▸ EXERCISE DIRECTIONS
Check each line of the data below for the string "black". Then give the number of lines that have it, without anything else.

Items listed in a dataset
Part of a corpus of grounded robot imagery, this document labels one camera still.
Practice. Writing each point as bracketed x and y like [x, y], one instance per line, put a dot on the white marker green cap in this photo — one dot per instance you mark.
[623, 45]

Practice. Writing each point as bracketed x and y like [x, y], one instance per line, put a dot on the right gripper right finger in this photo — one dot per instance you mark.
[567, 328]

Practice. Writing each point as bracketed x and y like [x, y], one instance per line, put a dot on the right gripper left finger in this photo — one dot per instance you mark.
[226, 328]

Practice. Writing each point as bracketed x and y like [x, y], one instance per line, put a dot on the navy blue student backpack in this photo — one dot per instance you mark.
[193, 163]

==

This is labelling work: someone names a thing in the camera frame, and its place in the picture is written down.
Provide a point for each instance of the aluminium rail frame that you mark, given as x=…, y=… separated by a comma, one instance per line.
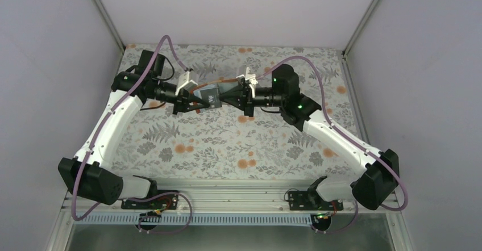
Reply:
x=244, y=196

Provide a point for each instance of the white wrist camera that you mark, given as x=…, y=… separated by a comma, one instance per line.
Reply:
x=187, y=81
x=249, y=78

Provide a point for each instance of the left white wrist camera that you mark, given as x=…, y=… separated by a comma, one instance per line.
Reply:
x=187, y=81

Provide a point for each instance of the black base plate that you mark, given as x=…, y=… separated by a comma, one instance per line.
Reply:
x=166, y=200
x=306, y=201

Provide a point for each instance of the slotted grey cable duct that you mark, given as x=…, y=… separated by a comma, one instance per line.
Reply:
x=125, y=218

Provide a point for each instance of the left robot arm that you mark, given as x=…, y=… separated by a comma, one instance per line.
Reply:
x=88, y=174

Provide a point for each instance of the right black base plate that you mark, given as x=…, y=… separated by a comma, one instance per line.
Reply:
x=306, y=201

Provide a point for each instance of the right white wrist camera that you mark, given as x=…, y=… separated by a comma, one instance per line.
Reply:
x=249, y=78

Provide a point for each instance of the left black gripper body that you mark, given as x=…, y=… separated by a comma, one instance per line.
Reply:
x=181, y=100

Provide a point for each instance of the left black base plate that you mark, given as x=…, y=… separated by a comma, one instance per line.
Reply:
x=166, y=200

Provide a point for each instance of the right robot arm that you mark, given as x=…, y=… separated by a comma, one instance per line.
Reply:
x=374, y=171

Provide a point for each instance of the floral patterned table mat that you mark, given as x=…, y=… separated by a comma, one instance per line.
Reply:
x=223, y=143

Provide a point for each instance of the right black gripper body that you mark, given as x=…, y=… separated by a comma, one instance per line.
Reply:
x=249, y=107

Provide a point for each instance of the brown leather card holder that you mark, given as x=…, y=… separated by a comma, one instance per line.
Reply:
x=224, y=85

▸ ANSWER BELOW
5